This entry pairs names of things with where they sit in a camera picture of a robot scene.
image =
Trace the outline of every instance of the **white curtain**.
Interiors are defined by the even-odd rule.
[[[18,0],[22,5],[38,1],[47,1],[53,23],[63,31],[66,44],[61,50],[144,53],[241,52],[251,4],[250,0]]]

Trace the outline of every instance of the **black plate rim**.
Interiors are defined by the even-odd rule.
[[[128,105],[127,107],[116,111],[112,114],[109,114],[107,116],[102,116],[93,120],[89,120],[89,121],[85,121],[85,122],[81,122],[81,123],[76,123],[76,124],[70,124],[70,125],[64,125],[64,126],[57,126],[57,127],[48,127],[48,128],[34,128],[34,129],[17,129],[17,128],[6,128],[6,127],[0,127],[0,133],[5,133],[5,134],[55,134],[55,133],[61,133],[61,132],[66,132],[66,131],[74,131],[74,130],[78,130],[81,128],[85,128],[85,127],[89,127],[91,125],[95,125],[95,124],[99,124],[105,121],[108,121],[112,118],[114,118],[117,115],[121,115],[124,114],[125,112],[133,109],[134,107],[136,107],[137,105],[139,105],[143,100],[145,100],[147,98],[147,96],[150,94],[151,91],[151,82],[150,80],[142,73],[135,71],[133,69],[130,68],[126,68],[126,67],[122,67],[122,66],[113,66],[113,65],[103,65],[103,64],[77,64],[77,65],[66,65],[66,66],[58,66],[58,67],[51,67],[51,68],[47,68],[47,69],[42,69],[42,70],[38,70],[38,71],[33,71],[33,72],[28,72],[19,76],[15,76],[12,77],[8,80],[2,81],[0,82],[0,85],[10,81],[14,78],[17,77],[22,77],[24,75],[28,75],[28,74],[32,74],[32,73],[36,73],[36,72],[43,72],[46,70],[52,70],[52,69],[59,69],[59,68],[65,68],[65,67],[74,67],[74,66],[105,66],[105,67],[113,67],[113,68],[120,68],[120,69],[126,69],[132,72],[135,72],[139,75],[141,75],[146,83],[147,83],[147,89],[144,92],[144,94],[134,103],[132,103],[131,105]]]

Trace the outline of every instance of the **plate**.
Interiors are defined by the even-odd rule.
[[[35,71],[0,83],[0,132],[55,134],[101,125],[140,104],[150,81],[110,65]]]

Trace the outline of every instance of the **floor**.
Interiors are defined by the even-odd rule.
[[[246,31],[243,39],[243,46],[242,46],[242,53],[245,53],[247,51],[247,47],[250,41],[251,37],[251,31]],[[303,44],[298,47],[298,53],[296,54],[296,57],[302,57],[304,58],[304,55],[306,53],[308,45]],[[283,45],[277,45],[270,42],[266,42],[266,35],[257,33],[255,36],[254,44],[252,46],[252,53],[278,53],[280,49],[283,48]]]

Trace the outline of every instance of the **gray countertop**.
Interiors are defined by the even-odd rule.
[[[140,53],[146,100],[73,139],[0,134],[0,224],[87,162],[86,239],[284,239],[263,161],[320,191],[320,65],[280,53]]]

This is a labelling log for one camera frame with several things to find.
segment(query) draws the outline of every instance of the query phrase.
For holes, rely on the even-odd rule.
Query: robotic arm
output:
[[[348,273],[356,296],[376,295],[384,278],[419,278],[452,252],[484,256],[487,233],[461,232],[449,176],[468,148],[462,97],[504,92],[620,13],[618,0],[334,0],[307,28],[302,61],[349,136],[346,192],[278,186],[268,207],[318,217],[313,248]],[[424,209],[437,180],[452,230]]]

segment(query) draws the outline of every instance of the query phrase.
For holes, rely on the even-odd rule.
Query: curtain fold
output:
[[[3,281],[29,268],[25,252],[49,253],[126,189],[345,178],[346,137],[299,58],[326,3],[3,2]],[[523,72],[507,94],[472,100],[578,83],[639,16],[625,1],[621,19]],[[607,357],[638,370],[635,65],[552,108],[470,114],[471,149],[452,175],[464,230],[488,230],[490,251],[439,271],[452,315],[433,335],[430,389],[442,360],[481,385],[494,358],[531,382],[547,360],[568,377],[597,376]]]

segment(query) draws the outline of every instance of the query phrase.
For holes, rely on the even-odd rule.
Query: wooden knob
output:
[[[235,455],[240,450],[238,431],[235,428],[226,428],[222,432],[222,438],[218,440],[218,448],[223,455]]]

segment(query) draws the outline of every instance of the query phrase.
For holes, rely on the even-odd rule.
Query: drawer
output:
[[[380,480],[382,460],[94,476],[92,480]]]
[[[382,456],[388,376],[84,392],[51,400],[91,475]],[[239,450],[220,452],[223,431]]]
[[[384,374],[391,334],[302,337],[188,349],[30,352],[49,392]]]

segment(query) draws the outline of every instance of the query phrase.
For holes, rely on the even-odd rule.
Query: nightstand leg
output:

******************************

#### EXERCISE DETAILS:
Each line of the listing is to be repeated exactly.

#### ANSWER TO THE PROBLEM:
This entry pairs names of things with where they sit in a camera picture of a robot scene.
image =
Trace the outline of every instance of the **white curtain**.
Interiors are defined by the even-odd rule.
[[[18,0],[22,5],[38,1],[47,1],[53,23],[63,31],[66,44],[61,50],[144,53],[241,52],[251,4],[250,0]]]

Trace the outline of every instance of the **black plate rim**.
Interiors are defined by the even-odd rule.
[[[128,105],[127,107],[116,111],[112,114],[109,114],[107,116],[102,116],[93,120],[89,120],[89,121],[85,121],[85,122],[81,122],[81,123],[76,123],[76,124],[70,124],[70,125],[64,125],[64,126],[57,126],[57,127],[48,127],[48,128],[34,128],[34,129],[17,129],[17,128],[6,128],[6,127],[0,127],[0,133],[5,133],[5,134],[55,134],[55,133],[61,133],[61,132],[66,132],[66,131],[74,131],[74,130],[78,130],[81,128],[85,128],[85,127],[89,127],[91,125],[95,125],[95,124],[99,124],[105,121],[108,121],[112,118],[114,118],[117,115],[121,115],[124,114],[125,112],[133,109],[134,107],[136,107],[137,105],[139,105],[143,100],[145,100],[147,98],[147,96],[150,94],[151,91],[151,82],[150,80],[142,73],[135,71],[133,69],[130,68],[126,68],[126,67],[122,67],[122,66],[113,66],[113,65],[103,65],[103,64],[77,64],[77,65],[66,65],[66,66],[58,66],[58,67],[51,67],[51,68],[47,68],[47,69],[42,69],[42,70],[38,70],[38,71],[33,71],[33,72],[28,72],[19,76],[15,76],[12,77],[8,80],[2,81],[0,82],[0,85],[10,81],[14,78],[17,77],[22,77],[24,75],[28,75],[28,74],[32,74],[32,73],[36,73],[36,72],[43,72],[46,70],[52,70],[52,69],[59,69],[59,68],[65,68],[65,67],[74,67],[74,66],[105,66],[105,67],[113,67],[113,68],[120,68],[120,69],[126,69],[132,72],[135,72],[139,75],[141,75],[146,83],[147,83],[147,89],[144,92],[144,94],[134,103],[132,103],[131,105]]]

Trace the outline of every instance of the **plate**.
Interiors are defined by the even-odd rule.
[[[35,71],[0,83],[0,132],[55,134],[101,125],[140,104],[150,81],[110,65]]]

Trace the outline of every instance of the **floor**.
Interiors are defined by the even-odd rule.
[[[246,31],[243,39],[243,46],[242,46],[242,53],[245,53],[247,51],[247,47],[250,41],[251,37],[251,31]],[[303,44],[298,47],[298,53],[296,54],[296,57],[302,57],[304,58],[304,55],[306,53],[308,45]],[[283,45],[277,45],[270,42],[266,42],[266,35],[257,33],[255,36],[254,44],[252,46],[252,53],[278,53],[280,49],[283,48]]]

Trace the outline of every instance of the **gray countertop**.
Interiors are defined by the even-odd rule.
[[[140,53],[146,100],[73,139],[0,134],[0,224],[87,162],[86,239],[284,239],[263,161],[320,191],[320,65],[280,53]]]

This is a labelling log for one camera frame with several things to find.
segment(query) draws the outline of every instance of the query phrase.
For holes, rely on the even-odd rule.
Query: robotic arm
output:
[[[348,273],[356,296],[376,295],[384,278],[419,278],[452,252],[484,256],[487,233],[461,232],[449,176],[468,148],[462,97],[504,92],[620,13],[618,0],[334,0],[307,28],[302,61],[349,136],[346,192],[278,186],[268,207],[318,217],[313,248]],[[424,209],[437,180],[452,230]]]

segment(query) draws the outline of every instance of the query phrase.
For holes, rely on the even-odd rule.
Query: curtain fold
output:
[[[3,281],[29,268],[25,252],[49,253],[126,189],[345,178],[346,137],[299,58],[326,3],[3,2]],[[523,72],[507,94],[472,100],[578,83],[639,16],[625,1],[621,19]],[[607,357],[638,370],[635,65],[552,108],[470,114],[471,149],[452,175],[464,230],[488,230],[490,251],[439,271],[452,315],[433,335],[430,389],[442,360],[481,385],[494,358],[531,382],[547,360],[568,377],[597,376]]]

segment(query) draws the outline of every instance of the query phrase.
For holes, rely on the even-odd rule.
Query: wooden knob
output:
[[[235,455],[240,450],[238,431],[235,428],[226,428],[222,432],[222,438],[218,440],[218,448],[223,455]]]

segment(query) draws the outline of every instance of the query phrase.
For holes, rely on the even-odd rule.
Query: drawer
output:
[[[380,480],[382,460],[94,476],[92,480]]]
[[[382,456],[388,376],[84,392],[51,400],[91,475]],[[239,450],[220,452],[223,431]]]
[[[384,374],[391,334],[302,337],[188,349],[30,352],[49,392]]]

segment(query) draws the outline of every instance of the query phrase.
For holes, rely on the even-odd rule.
Query: nightstand leg
output:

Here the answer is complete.